[[ RECORD SET, beginning ]]
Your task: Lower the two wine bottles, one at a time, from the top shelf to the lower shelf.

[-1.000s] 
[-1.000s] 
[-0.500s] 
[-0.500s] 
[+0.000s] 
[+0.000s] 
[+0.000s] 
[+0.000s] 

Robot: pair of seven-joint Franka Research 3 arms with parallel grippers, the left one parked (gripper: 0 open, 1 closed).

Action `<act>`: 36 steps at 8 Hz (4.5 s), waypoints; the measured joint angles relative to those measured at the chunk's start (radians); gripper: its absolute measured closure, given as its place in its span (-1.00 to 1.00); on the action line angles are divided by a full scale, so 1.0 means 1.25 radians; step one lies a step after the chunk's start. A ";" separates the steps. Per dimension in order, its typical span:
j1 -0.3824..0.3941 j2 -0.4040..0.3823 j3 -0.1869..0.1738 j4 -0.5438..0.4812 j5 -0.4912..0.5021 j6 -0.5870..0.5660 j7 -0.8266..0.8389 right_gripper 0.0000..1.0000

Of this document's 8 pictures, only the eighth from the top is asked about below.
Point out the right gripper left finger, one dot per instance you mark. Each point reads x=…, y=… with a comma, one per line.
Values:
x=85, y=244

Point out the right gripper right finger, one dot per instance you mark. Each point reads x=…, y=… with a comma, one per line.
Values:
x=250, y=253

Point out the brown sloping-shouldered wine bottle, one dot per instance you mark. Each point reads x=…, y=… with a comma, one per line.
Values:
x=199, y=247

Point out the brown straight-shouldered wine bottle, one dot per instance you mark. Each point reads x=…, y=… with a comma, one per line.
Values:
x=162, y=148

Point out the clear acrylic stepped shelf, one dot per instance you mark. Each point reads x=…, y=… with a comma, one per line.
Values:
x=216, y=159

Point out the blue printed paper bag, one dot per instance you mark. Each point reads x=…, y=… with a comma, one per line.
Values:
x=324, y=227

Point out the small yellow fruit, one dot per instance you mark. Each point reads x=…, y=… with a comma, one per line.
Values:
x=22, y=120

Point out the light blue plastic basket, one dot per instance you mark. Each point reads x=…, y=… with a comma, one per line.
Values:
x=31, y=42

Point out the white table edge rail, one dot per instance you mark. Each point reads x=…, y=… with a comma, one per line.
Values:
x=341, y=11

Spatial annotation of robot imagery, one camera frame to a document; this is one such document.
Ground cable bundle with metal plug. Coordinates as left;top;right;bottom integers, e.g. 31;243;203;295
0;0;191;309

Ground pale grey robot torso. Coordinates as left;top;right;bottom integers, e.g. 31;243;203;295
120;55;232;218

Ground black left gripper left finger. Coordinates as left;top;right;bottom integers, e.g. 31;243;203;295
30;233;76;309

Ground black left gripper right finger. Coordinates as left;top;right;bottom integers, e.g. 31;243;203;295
[[ RECORD SET, end ]]
Find the string "blue" in the entries above. Copy each line where it occurs.

Point out the blue printed paper bag, one dot per instance you mark. Each point reads x=…, y=… with a comma, one per line.
Point out the light blue plastic basket, one dot per instance you mark. Each point reads x=…, y=… with a comma, one per line.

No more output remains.